Rosemary: development status


The final piece of the Android decompilation/static analysis puzzle is native reverse engineering. After completing the decompilation of the Java/dex parts, I decided to challenge myself with the decompilation and static analysis of the native parts, and I gave this native part a different name: rosemary.


For static analysis tools, the decoder is the most difficult part. It’s not that writing the decoder is difficult, but rather the massive number of decoding rules.

The phase of rosemary’s decoder has been completed. I completed the following in the decoder.

1. A64/A32/T32 decoder

I wrote a ruby dsl to describe arm assembly, rather than dsl, it’s more like data. thanks the format and grammar tag, its save lots of debug time.

{
    param: '24:0,23:0,22:0,21:0,20:0', 
    name: 'and', 
    format: 'r%d, r%d, #0x%x', 
    grammar: 'AND{<c>}{<q>} {<Rd>,} <Rn>, #<const>', 
    ops: '8:4,16:4,f:fm', condition: true,
    ops_desc: [
        { t: :r_r, v: '8:4' }, { t: :r_r, v: '16:4' }, { t: :imm, v: 'f:fm' }
    ],
    df: { def: [0], use: [1] } 
},
{
    param: '24:0,23:0,22:0,21:0,20:1|11:1,10:1,9:1,8:1', 
    name: 'ands', format: 'r%d, r%d, #0x%x', 
    grammar: 'ANDS{<c>}{<q>} {<Rd>,} <Rn>, #<const>', 
    ops: '8:4,16:4,f:fm', condition: true,
    ops_desc: [
        { t: :r_r, v: '8:4' }, { t: :r_r, v: '16:4' }, { t: :imm, v: 'f:fm' }
    ],
    df: { def: [0, :n, :z], use: [1] }
},
{
    param: '24:0,21:0,22:0,20:0', 
  	name: 'str', 
  	format: 'r%d, [r%d], #%s0x%x', 
  	grammar: 'STR{<c>}{<q>} <Rt>, [<Rn>], #{+/-}<imm>', 
  	ops: '12:4,16:4,f:f0,0:12', 
  	condition: true,
    ops_desc: [
        { t: :r_r, v: '12:4' }, 
        { 
            t: :mem, 
            op: MemOp::W, 
            mode: MemMode::POST_IDX, 
            base_reg: :r_r, v: '16:4', 
            offset: { t: :imm, v: '0:12', pos_neg: 'f:f0', hex: true } 
        }
    ],
    df: { use: [0] }
},

For the ARM A architecture, DDI0487_M_a_a_a-profile_architecture_reference_manual.pdf contains approximately 5600 instruction codes.

These instructions have been described using a DSL in this data format.

A very interesting thing at this stage was that I asked many LLMs about the definition of this DSL, and they all gave lambda patterns like above:

def_instruction do |bits|
	src: ''
	dst: ''
	format: ''
	grammar: ''
  condition: ''
end

I really don’t like maintaining so much code.
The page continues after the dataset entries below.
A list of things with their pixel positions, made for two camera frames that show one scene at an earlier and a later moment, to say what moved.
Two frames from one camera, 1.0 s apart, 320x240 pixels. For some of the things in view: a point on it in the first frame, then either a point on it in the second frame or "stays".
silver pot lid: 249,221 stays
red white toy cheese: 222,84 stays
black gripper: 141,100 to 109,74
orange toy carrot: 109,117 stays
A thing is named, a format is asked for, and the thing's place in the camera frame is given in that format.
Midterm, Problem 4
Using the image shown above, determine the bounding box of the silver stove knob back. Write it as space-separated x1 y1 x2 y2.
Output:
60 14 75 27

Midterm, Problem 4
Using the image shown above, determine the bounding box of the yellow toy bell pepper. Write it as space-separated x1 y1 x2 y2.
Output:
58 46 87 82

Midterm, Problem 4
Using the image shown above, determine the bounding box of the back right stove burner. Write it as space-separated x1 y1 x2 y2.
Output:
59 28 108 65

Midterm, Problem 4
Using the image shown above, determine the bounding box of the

Ultimately, I chose this very visually striking data format because it’s the fastest and easiest to understand for me, and it’s very editor-friendly, whether it’s Vim or VS Code; batch text operations are very simple.
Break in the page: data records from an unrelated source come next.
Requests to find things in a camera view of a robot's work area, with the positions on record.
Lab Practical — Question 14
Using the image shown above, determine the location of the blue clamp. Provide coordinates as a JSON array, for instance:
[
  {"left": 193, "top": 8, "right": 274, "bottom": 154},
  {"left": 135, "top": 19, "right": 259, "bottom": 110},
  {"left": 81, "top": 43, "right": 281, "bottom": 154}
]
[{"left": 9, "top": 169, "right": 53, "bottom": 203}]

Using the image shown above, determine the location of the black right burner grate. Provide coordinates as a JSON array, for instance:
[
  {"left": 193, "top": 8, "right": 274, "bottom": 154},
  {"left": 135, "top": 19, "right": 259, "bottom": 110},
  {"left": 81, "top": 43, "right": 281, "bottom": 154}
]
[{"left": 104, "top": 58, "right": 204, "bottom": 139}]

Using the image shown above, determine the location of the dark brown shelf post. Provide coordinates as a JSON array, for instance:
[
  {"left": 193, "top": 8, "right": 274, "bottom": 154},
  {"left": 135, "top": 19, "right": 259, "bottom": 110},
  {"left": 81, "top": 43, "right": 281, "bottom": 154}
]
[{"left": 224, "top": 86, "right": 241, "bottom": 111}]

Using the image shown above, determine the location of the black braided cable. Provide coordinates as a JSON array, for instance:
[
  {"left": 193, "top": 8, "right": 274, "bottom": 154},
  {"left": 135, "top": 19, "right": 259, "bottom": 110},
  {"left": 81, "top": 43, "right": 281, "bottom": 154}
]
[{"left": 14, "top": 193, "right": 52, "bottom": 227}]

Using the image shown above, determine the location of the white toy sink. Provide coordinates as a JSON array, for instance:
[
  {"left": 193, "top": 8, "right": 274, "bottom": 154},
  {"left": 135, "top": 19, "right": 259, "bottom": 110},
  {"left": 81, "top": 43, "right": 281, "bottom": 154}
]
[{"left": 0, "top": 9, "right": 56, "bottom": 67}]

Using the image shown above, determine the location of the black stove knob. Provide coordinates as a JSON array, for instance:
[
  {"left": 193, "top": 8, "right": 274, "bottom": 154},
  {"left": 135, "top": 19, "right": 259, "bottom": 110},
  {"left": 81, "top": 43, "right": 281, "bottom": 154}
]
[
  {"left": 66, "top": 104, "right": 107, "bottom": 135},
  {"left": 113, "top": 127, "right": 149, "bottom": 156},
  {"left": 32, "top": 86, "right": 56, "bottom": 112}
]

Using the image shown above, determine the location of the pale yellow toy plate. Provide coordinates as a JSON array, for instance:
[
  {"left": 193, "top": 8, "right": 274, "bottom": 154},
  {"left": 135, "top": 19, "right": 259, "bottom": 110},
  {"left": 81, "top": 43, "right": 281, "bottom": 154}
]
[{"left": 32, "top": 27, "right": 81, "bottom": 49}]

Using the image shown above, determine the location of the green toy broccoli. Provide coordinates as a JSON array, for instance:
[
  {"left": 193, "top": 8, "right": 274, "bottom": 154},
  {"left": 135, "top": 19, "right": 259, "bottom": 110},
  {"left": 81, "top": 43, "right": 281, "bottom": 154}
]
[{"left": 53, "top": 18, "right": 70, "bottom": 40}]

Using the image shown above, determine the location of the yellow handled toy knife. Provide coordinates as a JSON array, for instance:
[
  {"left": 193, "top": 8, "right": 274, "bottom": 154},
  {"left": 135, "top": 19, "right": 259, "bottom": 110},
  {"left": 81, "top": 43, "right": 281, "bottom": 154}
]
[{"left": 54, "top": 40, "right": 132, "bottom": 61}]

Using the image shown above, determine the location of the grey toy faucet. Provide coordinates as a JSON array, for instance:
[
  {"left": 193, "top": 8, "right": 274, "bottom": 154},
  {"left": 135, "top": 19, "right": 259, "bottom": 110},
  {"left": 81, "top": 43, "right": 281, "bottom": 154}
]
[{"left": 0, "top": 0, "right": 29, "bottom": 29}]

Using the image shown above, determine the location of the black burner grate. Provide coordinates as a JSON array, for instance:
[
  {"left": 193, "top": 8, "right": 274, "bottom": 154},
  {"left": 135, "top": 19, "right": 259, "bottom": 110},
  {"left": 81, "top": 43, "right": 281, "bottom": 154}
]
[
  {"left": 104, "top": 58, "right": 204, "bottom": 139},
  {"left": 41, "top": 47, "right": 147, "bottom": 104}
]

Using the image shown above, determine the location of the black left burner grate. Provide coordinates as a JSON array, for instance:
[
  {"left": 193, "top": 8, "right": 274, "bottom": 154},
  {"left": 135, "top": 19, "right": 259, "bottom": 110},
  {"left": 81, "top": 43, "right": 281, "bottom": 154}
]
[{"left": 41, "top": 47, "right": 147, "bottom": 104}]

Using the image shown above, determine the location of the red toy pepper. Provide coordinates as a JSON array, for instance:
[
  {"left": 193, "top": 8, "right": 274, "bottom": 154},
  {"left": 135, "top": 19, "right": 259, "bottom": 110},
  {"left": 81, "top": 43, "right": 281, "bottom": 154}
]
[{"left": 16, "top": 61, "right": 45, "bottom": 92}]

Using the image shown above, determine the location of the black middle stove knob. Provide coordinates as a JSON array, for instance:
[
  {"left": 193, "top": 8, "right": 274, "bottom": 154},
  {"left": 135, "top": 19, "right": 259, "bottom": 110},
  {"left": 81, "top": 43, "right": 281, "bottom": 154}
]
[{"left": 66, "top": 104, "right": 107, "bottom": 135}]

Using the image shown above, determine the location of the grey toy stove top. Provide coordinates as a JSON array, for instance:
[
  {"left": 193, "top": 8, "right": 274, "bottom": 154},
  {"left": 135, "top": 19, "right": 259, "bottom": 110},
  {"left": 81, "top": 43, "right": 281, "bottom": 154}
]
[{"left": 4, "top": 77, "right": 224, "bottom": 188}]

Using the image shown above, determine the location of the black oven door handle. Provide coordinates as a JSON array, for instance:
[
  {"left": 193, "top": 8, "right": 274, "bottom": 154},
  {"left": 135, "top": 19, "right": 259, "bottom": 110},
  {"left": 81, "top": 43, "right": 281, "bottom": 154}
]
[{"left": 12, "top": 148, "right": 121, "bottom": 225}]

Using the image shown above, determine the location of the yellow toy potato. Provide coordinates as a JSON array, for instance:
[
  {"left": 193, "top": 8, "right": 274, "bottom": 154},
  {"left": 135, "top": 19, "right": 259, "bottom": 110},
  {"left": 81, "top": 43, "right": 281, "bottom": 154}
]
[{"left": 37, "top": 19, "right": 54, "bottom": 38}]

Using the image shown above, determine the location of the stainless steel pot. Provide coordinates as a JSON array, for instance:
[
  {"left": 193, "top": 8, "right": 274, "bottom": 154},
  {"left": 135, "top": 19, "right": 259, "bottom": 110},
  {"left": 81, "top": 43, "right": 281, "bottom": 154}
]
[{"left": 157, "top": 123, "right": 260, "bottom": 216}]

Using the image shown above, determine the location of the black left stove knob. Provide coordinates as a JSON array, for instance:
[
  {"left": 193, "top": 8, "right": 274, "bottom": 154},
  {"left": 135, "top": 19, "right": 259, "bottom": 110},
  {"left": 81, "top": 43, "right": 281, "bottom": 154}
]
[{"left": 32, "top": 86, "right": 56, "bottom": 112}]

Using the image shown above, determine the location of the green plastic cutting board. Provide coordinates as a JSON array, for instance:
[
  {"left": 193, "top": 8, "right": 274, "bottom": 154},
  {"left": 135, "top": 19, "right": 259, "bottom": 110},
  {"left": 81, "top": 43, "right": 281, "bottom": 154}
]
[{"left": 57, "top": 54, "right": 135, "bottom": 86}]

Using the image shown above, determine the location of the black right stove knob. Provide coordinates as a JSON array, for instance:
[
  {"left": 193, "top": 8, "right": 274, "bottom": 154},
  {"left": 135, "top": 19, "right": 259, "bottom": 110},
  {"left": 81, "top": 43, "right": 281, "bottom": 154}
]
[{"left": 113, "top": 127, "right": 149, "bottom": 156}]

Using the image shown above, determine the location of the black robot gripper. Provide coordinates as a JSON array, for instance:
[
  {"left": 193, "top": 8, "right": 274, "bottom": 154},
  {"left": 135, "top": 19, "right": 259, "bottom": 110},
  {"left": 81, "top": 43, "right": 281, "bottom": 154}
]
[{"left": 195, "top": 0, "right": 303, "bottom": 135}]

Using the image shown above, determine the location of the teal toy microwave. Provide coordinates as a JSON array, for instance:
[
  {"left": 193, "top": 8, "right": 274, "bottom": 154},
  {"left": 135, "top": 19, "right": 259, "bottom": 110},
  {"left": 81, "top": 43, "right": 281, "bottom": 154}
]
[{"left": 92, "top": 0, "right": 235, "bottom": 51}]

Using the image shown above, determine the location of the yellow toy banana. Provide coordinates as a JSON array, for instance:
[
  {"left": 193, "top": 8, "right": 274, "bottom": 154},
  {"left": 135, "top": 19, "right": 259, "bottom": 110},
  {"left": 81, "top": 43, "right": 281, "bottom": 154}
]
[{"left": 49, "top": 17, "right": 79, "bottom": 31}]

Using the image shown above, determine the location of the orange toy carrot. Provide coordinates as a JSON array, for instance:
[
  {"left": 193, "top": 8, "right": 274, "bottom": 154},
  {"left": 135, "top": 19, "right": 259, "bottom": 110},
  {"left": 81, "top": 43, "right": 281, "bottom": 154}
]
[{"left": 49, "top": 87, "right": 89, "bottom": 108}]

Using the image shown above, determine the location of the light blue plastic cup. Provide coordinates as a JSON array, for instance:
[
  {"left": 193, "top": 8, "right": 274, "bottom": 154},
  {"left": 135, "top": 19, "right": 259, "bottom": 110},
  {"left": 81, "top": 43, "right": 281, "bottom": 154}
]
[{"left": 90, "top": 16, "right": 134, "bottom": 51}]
The storage state of instruction set is a decoder tree structure, Both in manual and data.

-- root
---- chapater1
------ chapater1.1 

After filling in the data, Ruby’s DSL engine translates this data into static C language data and functions, and then it works.

2. Unit test for decoder

The data generated by hands and lots of simple scripts will hava many inputs errors. So I need a testing method to verify the the correctness of the decoding.

In the beginning, LLMs told me that I can generates instruction by myself, compares to capstone and llvm-mc’s decode result, and it failed. For example:

CASP <Ws>, <W(s+1)>, <Wt>, <W(t+1)>, [<Xn|SP>{, #0}]

Ws and W(s+1) requires two registers is continuous. I can’t generate like this, because my DSL doesn’t describe the relationship between these two registers.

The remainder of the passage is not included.